PROBLEM REQUIREMENTS → Your answer must be every line below, repeated exactly.

SUPPLIED MATERIAL →

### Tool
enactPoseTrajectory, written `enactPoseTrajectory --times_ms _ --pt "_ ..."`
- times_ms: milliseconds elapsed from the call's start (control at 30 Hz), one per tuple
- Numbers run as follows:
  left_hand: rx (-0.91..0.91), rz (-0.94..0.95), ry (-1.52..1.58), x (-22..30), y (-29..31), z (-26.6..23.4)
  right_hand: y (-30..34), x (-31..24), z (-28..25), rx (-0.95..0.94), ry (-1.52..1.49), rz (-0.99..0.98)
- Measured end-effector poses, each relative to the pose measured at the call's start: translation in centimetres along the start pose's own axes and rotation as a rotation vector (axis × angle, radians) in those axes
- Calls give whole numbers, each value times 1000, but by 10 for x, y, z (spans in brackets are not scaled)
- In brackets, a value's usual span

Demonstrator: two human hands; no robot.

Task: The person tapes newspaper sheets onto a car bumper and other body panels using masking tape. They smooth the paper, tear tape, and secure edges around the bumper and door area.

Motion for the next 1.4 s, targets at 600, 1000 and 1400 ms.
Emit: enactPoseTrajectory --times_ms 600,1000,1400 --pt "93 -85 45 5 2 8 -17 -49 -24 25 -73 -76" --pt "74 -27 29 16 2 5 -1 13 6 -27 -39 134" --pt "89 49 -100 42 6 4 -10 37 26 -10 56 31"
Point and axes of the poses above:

ANSWER BELOW →
### Tool
enactPoseTrajectory, written `enactPoseTrajectory --times_ms _ --pt "_ ..."`
- times_ms: milliseconds elapsed from the call's start (control at 30 Hz), one per tuple
- Numbers run as follows:
  left_hand: rx (-0.91..0.91), rz (-0.94..0.95), ry (-1.52..1.58), x (-22..30), y (-29..31), z (-26.6..23.4)
  right_hand: y (-30..34), x (-31..24), z (-28..25), rx (-0.95..0.94), ry (-1.52..1.49), rz (-0.99..0.98)
- Measured end-effector poses, each relative to the pose measured at the call's start: translation in centimetres along the start pose's own axes and rotation as a rotation vector (axis × angle, radians) in those axes
- Calls give whole numbers, each value times 1000, but by 10 for x, y, z (spans in brackets are not scaled)
- In brackets, a value's usual span

Demonstrator: two human hands; no robot.

Task: The person tapes newspaper sheets onto a car bumper and other body panels using masking tape. They smooth the paper, tear tape, and secure edges around the bumper and door area.

Motion for the next 1.4 s, targets at 600, 1000 and 1400 ms.
Emit: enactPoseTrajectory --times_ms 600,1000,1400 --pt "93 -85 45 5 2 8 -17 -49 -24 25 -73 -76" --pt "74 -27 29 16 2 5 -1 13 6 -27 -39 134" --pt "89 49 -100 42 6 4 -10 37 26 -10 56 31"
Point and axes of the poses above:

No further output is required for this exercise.